Search code examples
prolog

How to generate all words of length N from an alphabet with condition


Generate all words of length N from an alphabet {a,b,c,d,e,f} where 4 letters appear twice and all the other letters appear once or not appearing at all.

I found this code that generates words from an alphabet

letter(X) :- member(X, [a, b, c, d, e, f]).

word(0, []).
word(N, [C|W]) :-
    N > 0,
    N1 is N-1,
    letter(C),
    word(N1, W).

words(N, L) :-
    findall(W, word(N, W), Ws),
    maplist(atomic_list_concat, Ws, L).

I desided to go throw all of them and pick the ones that match my conditions with counting occurences of letters

count_occurrences(List, Occ):-
    findall([X,L], (bagof(true,member(X,List),Xs), length(Xs,L)), Occ).

but it's taking too much time, what other solutions can be found?


Solution

  • I tried to make this solution as efficient as I could, at least for a small evening puzzle. Suggestions for improvement are welcome.

    Generate all words of length N from an alphabet {a,b,c,d,e,f} where 4 letters appear twice and all the other letters appear once or not appearing at all.

    My reading is that this implies that any solution will have a length of 8 to 10: 4 * 2 characters must appear, and there are up to two other optional characters. My solution is structured as first constructing a "base word" consisting of those optional characters. Into this base word we then insert two copies each of four other characters.

    So, this double insertion first:

    insert2(Xs, Y) -->
        [Y],
        insert(Xs, Y).
    insert2([X | Xs], Y) -->
        [X],
        insert2(Xs, Y).
    
    insert(Xs, Y) -->
        [Y],
        list(Xs).
    insert([X | Xs], Y) -->
        [X],
        insert(Xs, Y).
    
    list([]) -->
        [].
    list([X | Xs]) -->
        [X],
        list(Xs).
    

    For example:

    ?- phrase(insert2([b], a), List).
    List = [a, a, b] ;
    List = [a, b, a] ;
    List = [b, a, a].
    

    Note that this is somewhat carefully written to avoid leaving a choice point at the end (in SWI-Prolog). More importantly, it is also written to avoid duplicate solutions; if you implement double insertion as "insert into a list, then insert into that result", you will get duplicates, and in an exponential algorithm those will hurt.
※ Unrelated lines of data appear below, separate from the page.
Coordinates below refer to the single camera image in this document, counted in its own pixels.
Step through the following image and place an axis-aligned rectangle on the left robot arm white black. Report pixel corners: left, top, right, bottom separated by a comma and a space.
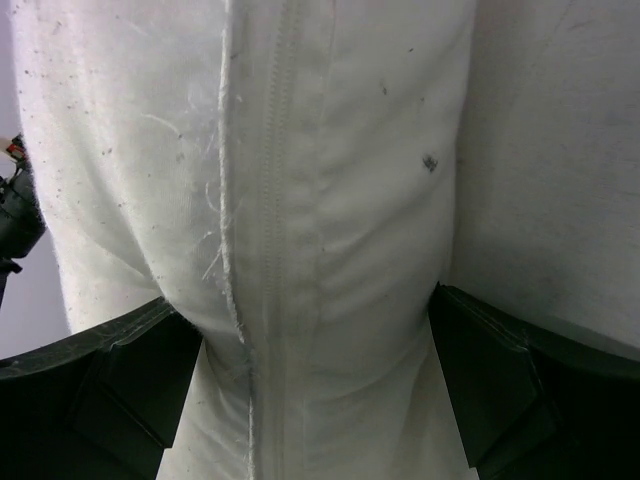
1, 134, 46, 299

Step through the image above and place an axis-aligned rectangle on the white pillow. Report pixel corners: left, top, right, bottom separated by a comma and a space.
8, 1, 639, 479

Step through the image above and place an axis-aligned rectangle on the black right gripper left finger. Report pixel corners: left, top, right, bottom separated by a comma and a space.
1, 299, 202, 480

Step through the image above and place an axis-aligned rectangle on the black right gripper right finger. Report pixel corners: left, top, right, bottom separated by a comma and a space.
428, 285, 639, 479

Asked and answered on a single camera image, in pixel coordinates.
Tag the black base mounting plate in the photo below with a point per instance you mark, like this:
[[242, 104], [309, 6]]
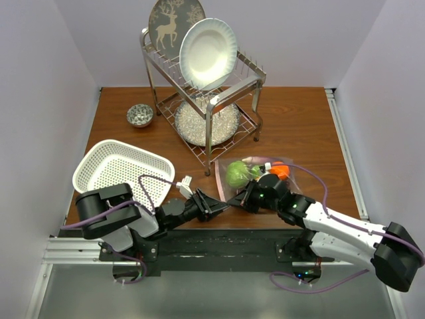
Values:
[[214, 250]]

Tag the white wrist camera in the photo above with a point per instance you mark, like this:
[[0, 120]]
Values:
[[265, 168], [184, 187]]

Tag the green fake cabbage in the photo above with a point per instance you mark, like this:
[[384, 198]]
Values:
[[238, 174]]

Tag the white perforated plastic basket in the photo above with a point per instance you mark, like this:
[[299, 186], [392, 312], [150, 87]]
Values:
[[111, 162]]

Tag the orange fake tomato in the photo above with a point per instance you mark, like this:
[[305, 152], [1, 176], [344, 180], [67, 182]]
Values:
[[280, 169]]

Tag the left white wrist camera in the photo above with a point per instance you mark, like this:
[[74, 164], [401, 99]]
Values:
[[184, 187]]

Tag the purple fake eggplant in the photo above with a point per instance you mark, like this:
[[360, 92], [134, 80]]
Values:
[[256, 160]]

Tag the small green fake vegetable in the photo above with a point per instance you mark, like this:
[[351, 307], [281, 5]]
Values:
[[255, 171]]

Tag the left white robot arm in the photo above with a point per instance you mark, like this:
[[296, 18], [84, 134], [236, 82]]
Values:
[[113, 215]]

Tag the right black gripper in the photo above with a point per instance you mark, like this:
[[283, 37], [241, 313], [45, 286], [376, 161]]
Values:
[[250, 207]]

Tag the small patterned bowl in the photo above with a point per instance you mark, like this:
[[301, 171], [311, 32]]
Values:
[[140, 115]]

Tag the speckled plate lower shelf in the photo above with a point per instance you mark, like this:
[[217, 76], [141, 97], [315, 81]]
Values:
[[192, 127]]

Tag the grey deer plate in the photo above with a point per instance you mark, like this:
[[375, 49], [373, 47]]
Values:
[[169, 22]]

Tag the steel dish rack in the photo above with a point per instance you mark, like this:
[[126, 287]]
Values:
[[242, 88]]

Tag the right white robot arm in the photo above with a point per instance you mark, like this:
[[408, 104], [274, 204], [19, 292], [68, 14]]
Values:
[[388, 251]]

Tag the white fluted plate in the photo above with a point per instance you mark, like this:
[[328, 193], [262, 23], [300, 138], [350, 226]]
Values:
[[208, 54]]

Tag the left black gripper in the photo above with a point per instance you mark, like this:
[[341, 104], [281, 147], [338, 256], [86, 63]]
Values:
[[212, 205]]

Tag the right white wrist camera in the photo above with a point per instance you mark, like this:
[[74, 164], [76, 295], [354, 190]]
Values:
[[265, 168]]

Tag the clear zip top bag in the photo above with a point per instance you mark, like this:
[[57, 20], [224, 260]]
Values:
[[226, 192]]

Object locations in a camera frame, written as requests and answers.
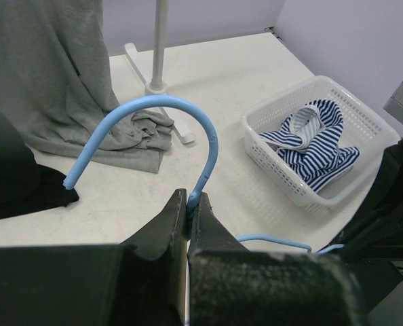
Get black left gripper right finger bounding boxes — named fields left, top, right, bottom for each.
left=187, top=193, right=364, bottom=325

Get black garment with green stripe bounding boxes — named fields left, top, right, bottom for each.
left=0, top=112, right=79, bottom=219

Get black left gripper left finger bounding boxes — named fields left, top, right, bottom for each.
left=0, top=189, right=187, bottom=325

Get light blue wire hanger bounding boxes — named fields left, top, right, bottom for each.
left=60, top=109, right=356, bottom=250

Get white plastic laundry basket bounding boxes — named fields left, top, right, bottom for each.
left=242, top=76, right=400, bottom=206

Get grey tank top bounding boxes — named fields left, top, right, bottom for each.
left=0, top=0, right=174, bottom=175

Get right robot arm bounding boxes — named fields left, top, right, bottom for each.
left=331, top=82, right=403, bottom=271

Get blue white striped tank top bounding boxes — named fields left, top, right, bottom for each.
left=259, top=99, right=360, bottom=192

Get white clothes rack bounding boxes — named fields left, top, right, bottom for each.
left=124, top=0, right=195, bottom=145

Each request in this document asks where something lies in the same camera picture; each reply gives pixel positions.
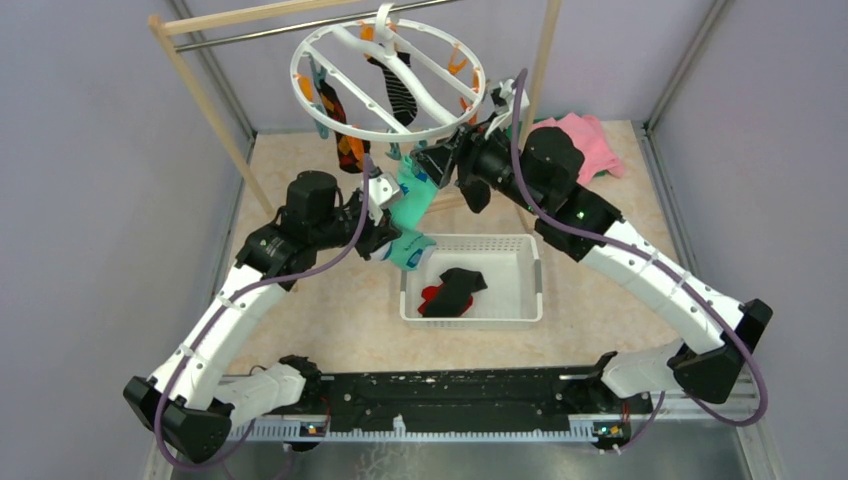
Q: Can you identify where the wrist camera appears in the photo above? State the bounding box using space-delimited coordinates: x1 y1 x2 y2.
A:
485 78 530 138
368 168 404 210

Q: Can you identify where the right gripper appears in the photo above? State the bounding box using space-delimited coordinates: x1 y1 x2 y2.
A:
410 112 546 217

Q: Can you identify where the pink cloth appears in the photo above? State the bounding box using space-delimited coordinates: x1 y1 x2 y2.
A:
530 112 626 186

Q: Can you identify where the wooden drying rack frame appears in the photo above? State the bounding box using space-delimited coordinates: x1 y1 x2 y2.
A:
147 1 562 214

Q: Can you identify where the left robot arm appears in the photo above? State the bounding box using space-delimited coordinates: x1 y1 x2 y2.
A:
123 167 402 469

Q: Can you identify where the metal hanging rod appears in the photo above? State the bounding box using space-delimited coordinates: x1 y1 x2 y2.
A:
176 0 456 53

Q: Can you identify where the white round sock hanger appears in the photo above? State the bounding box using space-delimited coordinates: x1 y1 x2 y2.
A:
288 3 487 143

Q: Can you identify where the white plastic basket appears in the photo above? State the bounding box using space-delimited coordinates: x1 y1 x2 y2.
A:
399 234 543 330

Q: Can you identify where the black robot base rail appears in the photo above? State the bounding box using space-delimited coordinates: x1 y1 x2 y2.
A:
275 354 654 449

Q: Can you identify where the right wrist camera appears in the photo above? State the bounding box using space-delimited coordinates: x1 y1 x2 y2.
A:
485 78 530 138

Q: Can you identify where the black white striped sock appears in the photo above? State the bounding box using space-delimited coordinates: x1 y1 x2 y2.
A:
366 56 418 127

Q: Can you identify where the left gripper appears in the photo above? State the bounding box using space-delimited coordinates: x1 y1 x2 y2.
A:
311 190 401 260

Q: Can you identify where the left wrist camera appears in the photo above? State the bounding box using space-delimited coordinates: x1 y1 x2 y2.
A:
368 168 404 210

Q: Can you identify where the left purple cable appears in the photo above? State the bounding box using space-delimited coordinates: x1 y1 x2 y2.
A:
153 155 372 473

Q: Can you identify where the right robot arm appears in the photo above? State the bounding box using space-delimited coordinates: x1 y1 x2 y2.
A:
411 124 773 412

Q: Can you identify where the teal sock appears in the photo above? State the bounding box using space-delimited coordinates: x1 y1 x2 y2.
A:
375 155 438 271

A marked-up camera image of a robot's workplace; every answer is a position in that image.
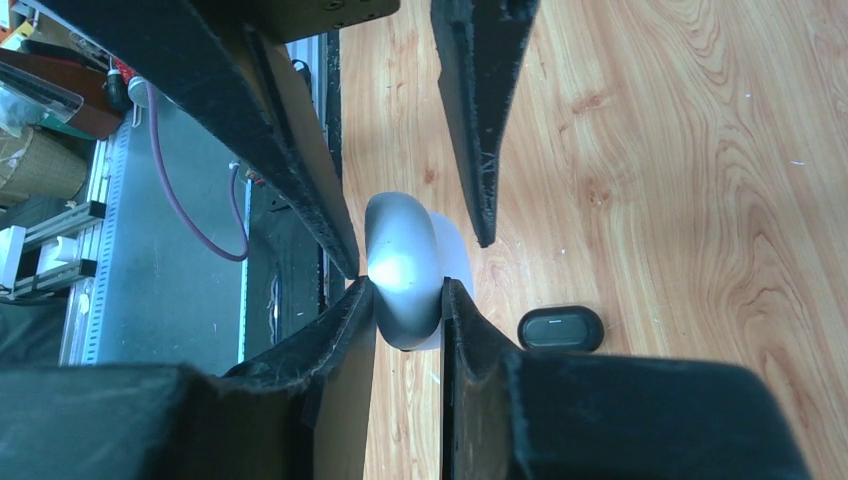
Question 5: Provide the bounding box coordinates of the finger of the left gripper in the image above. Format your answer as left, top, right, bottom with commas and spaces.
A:
42, 1, 360, 279
430, 0, 539, 248

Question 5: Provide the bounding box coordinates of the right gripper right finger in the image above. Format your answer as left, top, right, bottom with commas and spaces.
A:
441, 279, 810, 479

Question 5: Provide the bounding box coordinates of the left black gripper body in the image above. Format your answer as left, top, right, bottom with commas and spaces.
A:
192, 0, 400, 43

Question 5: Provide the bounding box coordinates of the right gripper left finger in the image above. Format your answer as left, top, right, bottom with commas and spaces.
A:
1, 278, 375, 479

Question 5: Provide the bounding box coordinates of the white earbud charging case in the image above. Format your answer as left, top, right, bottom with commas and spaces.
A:
365, 192, 474, 351

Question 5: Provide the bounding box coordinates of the black earbud charging case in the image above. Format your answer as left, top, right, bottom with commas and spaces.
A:
517, 305, 605, 353

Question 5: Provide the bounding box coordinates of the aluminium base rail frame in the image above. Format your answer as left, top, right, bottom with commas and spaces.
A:
59, 26, 346, 379

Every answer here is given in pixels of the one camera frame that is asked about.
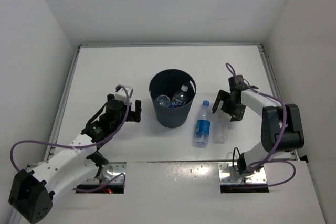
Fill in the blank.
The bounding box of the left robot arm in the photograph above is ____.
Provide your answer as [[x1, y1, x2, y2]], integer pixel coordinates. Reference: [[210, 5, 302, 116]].
[[8, 94, 142, 223]]

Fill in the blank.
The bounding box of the dark grey waste bin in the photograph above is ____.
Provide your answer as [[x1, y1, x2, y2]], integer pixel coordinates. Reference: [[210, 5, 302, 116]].
[[149, 69, 196, 128]]

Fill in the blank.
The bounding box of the dark-label bottle in bin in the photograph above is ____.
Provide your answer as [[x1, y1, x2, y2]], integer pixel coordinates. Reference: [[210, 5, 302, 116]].
[[170, 85, 189, 108]]

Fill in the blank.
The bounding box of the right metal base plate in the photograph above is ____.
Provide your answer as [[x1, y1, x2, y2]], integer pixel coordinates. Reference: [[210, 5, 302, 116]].
[[217, 162, 267, 186]]

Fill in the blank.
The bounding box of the metal base plate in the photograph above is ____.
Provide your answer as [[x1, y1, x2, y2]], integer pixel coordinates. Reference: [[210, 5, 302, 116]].
[[217, 162, 267, 186], [96, 163, 127, 186]]

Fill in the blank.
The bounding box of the small blue-label plastic bottle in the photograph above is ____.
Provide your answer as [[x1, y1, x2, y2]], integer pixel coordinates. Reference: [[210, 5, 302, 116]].
[[155, 94, 171, 108]]

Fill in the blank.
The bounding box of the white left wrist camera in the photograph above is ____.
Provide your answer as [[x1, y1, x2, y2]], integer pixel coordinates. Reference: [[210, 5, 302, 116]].
[[114, 85, 133, 103]]

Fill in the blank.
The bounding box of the blue-cap blue-label water bottle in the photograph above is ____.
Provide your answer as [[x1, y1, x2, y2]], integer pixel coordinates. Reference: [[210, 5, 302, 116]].
[[193, 100, 212, 148]]

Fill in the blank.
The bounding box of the left aluminium frame rail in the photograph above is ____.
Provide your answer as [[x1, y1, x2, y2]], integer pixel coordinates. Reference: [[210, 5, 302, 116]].
[[1, 42, 78, 223]]

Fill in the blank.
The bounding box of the clear unlabelled plastic bottle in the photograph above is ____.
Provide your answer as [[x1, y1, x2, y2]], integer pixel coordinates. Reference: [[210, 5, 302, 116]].
[[212, 112, 228, 144]]

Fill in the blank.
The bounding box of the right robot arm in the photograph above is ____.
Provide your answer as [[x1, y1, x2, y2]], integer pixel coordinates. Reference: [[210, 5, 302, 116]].
[[212, 75, 305, 174]]

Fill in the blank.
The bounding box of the aluminium table edge rail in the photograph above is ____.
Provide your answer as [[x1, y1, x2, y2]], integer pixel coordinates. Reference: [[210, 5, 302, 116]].
[[257, 44, 299, 161]]

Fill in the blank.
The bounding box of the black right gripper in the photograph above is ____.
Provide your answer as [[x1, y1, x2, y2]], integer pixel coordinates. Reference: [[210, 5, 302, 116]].
[[212, 90, 245, 122]]

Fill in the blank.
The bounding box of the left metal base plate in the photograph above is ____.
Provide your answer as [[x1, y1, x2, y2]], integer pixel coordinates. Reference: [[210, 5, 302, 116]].
[[96, 163, 127, 186]]

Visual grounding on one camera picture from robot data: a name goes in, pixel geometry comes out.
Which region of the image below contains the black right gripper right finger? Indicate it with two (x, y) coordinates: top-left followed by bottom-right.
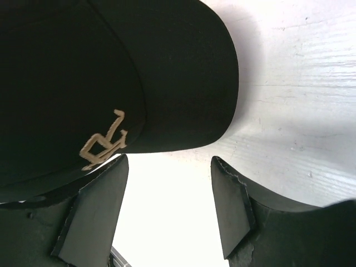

    With that, base words are:

    baseword([]).
    baseword([_X]).
    baseword([_X, _Y]).
    

    and the predicate describing the structure of all possible solutions is:

    puzzle_(CharacterPlaceholders) :-
        baseword(BaseWord),
        phrase(insert2(BaseWord, _A), WordWith2A),
        phrase(insert2(WordWith2A, _B), WordWith2A2B),
        phrase(insert2(WordWith2A2B, _C), WordWith2A2B2C),
        phrase(insert2(WordWith2A2B2C, _D), WordWith2A2B2C2D),
        CharacterPlaceholders = WordWith2A2B2C2D.
    

    For example:

    ?- puzzle_(List).
    List = [_2278, _2278, _2230, _2230, _2194, _2194, _2170, _2170] ;
    List = [_2278, _2230, _2278, _2230, _2194, _2194, _2170, _2170] ;
    List = [_2278, _2230, _2230, _2278, _2194, _2194, _2170, _2170] ;
    List = [_2278, _2230, _2230, _2194, _2278, _2194, _2170, _2170] ;
    List = [_2278, _2230, _2230, _2194, _2194, _2278, _2170, _2170] ;
    List = [_2278, _2230, _2230, _2194, _2194, _2170, _2278, _2170] .
    

    How long does it take to enumerate all variants?

    ?- time((puzzle_(CharacterPlaceholders), false)).
    % 845,559 inferences, 0.040 CPU in 0.040 seconds (100% CPU, 21324130 Lips)
    false.
    

    Seems reasonable.

    Given these structures, it remains to fill in the placeholders. This consists of assigning letters to the variables in the list (only assigning every letter once, but if the variable appears twice in the list, this will make the letter appear twice as well):

    label(CharacterPlaceholders) :-
        Letters = [a, b, c, d, e, f],
        label(CharacterPlaceholders, Letters).
    
    label([], _Letters).
    label([Var | MaybeVars], Letters) :-
        (   var(Var)
        ->  select(Var, Letters, RemainingLetters),
            label(MaybeVars, RemainingLetters)
        ;   label(MaybeVars, Letters) ).
    

    For example:

    ?- puzzle_(List), label(List).
    List = [a, a, b, b, c, c, d, d] ;
    List = [a, a, b, b, c, c, e, e] ;
    List = [a, a, b, b, c, c, f, f] ;
    List = [a, a, b, b, d, d, c, c] ;
    List = [a, a, b, b, d, d, e, e] ;
    List = [a, a, b, b, d, d, f, f] ;
    List = [a, a, b, b, e, e, c, c] ;
    List = [a, a, b, b, e, e, d, d] .
    

    What's the cost of enumerating all solutions of lengths 8, 9, and 10, respectively?

    ?- between(8, 10, Length), length(List, Length), time((puzzle_(List), label(List), false)).
    % 7,306,838 inferences, 0.334 CPU in 0.334 seconds (100% CPU, 21869592 Lips)
    % 128,616,758 inferences, 6.052 CPU in 6.052 seconds (100% CPU, 21252001 Lips)
    % 918,924,038 inferences, 46.998 CPU in 46.999 seconds (100% CPU, 19552521 Lips)
    false.